This is similar to the Seedless Mandarin issue you note above, and to which I would add mention of the more complicated situation of Asian Persimmons, whether and when pollination is wanted (more than the absense/presence of seeds is affected).
All these examples are about cases when the pollen reaching your crop makes a tangible phenotype difference, e.g. presence of an unwanted seed, or tough kernels, etc.
But the reason we hear about pollen “contaminating” in the GMO discussion is a very different case. It’s about a “contamination” that doesn’t express as a phenotype trait that anyone cares about. It’s about a harm that is created only by the act of defining it as a harm. (A glyphosate resistance trait is not harm if the crop is not intended to be sprayed with glyphosate.)

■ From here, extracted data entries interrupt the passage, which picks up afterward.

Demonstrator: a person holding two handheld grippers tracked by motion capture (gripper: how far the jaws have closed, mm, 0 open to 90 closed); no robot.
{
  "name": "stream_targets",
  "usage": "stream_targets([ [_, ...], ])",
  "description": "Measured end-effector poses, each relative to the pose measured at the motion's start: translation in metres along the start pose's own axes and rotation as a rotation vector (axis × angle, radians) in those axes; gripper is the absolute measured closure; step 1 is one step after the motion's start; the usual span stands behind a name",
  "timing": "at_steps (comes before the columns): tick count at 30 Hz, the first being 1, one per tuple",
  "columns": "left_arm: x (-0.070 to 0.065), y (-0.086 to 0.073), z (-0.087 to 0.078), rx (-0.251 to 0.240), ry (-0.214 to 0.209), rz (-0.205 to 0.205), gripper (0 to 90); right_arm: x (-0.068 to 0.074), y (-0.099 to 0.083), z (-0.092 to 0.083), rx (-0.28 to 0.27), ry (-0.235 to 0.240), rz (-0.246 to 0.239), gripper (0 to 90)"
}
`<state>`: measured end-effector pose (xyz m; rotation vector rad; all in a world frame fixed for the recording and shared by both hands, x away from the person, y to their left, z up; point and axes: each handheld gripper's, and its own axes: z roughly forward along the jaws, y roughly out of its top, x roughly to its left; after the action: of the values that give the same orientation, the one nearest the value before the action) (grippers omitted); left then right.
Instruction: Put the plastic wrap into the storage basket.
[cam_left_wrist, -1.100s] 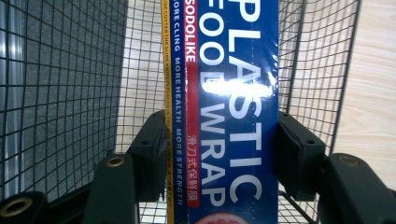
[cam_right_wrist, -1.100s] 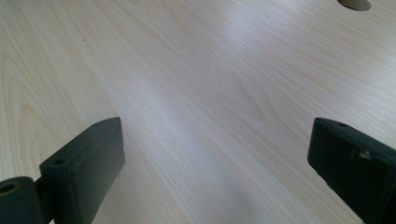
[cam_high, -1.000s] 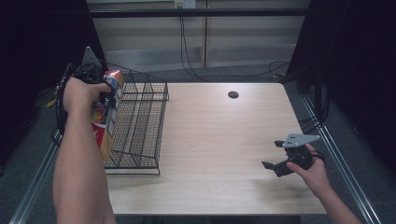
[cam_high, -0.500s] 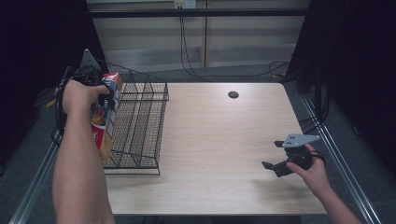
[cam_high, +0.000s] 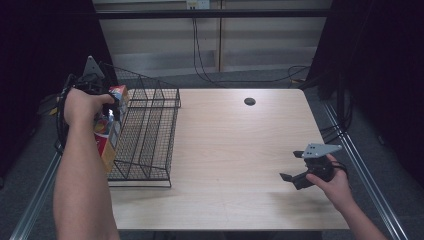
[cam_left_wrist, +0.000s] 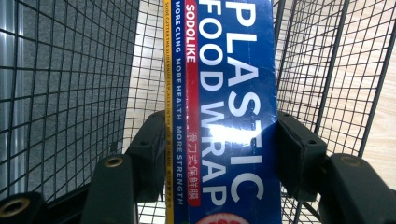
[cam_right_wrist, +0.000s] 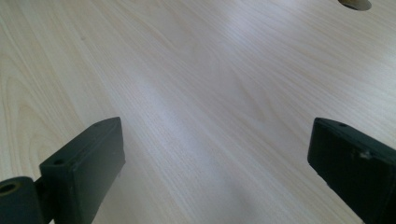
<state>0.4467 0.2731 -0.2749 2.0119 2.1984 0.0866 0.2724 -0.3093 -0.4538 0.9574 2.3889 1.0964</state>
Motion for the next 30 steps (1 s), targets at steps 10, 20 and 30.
stream_targets([
  [10,0.002,0.003,0.006,-0.002,0.02,0.006,42.8,0.0,0.0,0.0,0.002,0.001,-0.001,3.8],
  [20,0.001,0.008,0.012,-0.014,0.029,-0.006,42.7,-0.001,-0.001,0.0,0.001,0.002,0.004,3.8],
  [30,0.003,0.01,0.018,-0.022,0.034,-0.023,42.3,-0.002,-0.001,0.0,0.002,0.002,0.004,3.8],
])
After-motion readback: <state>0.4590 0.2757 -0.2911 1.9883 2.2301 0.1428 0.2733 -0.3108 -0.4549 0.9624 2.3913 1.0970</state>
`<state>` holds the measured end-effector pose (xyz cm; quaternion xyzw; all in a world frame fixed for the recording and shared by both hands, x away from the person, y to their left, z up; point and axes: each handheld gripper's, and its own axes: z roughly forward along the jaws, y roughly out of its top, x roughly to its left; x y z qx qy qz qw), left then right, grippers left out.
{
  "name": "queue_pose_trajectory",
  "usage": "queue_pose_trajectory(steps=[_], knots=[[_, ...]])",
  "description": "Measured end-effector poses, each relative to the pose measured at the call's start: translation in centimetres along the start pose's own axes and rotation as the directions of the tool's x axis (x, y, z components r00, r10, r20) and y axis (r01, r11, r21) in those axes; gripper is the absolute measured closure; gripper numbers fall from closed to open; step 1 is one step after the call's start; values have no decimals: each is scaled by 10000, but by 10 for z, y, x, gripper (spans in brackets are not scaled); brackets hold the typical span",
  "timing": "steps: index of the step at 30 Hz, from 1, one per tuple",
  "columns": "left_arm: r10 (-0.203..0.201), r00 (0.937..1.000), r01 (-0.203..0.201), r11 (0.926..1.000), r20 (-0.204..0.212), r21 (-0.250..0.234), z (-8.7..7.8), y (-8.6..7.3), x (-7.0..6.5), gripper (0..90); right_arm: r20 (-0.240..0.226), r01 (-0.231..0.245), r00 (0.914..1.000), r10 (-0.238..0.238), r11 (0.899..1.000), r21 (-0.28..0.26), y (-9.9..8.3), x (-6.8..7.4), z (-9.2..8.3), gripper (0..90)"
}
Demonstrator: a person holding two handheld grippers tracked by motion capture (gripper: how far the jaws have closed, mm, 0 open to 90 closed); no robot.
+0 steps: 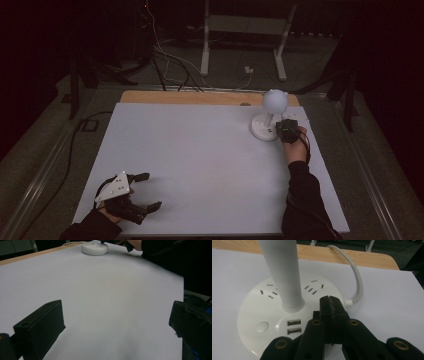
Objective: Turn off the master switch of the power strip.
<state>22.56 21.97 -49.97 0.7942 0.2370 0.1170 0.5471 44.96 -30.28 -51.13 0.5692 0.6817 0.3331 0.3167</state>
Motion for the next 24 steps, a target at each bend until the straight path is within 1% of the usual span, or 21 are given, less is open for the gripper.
queue_pose_trajectory(steps=[7,12,15,18,21,22,24], knots=[[-12,10000,12,10000,30,-22,0,0,0,4,-34,-26,10000,25,10000,-74,-1,-1,1,900],[-10,10000,10,10000,20,6,0,0,0,4,144,-3,9999,5,9999,-171,-2,2,0,900],[-11,10000,11,10000,21,11,1,0,0,4,111,-8,9999,10,9999,-166,-2,1,0,900],[4,10000,-5,10000,22,27,1,0,0,4,195,32,9998,-26,9995,-300,-4,3,1,900],[11,10000,-11,10000,41,15,0,0,0,4,287,-10,9996,19,9995,-319,-4,4,1,900],[14,10000,-14,10000,43,13,0,0,0,4,328,65,9994,-53,9994,-338,-4,5,1,900],[8,10000,-8,10000,41,15,0,0,0,4,301,-17,9995,25,9997,-263,-3,4,1,900]])
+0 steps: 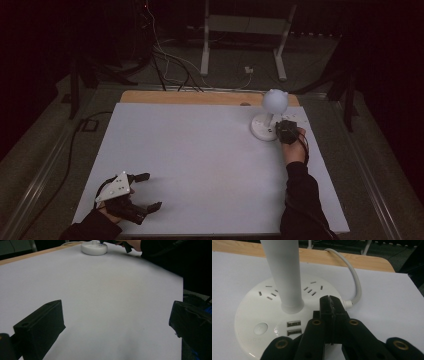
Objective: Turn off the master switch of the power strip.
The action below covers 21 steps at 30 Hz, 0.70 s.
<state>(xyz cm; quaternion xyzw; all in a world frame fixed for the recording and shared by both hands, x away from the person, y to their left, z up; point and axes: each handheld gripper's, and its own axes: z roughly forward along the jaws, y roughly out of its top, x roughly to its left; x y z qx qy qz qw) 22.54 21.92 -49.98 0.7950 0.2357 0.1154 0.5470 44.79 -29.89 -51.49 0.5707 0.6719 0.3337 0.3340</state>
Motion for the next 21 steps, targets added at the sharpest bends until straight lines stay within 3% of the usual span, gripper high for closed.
queue_pose_trajectory(steps=[12,19,21], knots=[[26,10000,-26,10000,3,16,0,0,0,4,85,223,9997,-223,9997,-43,-1,2,0,900],[25,10000,-25,10000,26,2,0,0,-1,4,-64,171,9998,-172,9998,-59,-2,-1,0,900],[40,10000,-40,10000,23,22,0,0,-1,4,-87,6,10000,-4,9999,170,1,-1,1,900]])
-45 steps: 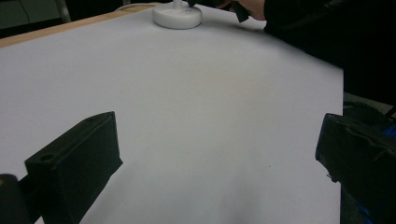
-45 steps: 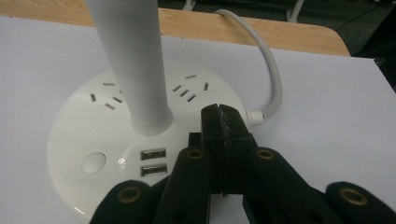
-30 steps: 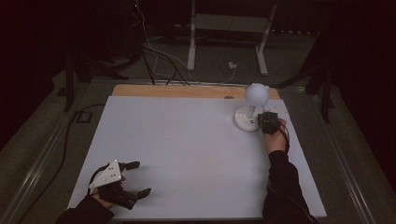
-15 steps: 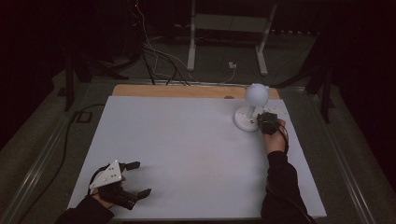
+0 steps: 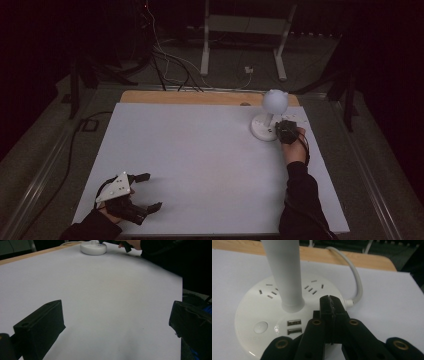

If Joe’s GMO sugar beets are a threat to a neighbor’s organic sugar beet crop, why is he not more concerned about his other neighbor’s table beets, for which a cross-pollination would bring in genes that dramatically affect the phenotype? The actual issue is not one of harm, but of creating and exploiting an issue of propaganda value.
“If Joe’s GMO sugar beets are a threat to a neighbor’s organic sugar beet crop …” is an interesting scenario. You can Google all day long, and not find a producer of organic sugar beets. Anywhere.
A valid concern might be outcrossing to chard, but farmers have had that bit figured out for years. The ‘GM sugar beet’ issue is completely fanciful.
I’m surprised no-one has been jailed for perjury in the sugar beet cases.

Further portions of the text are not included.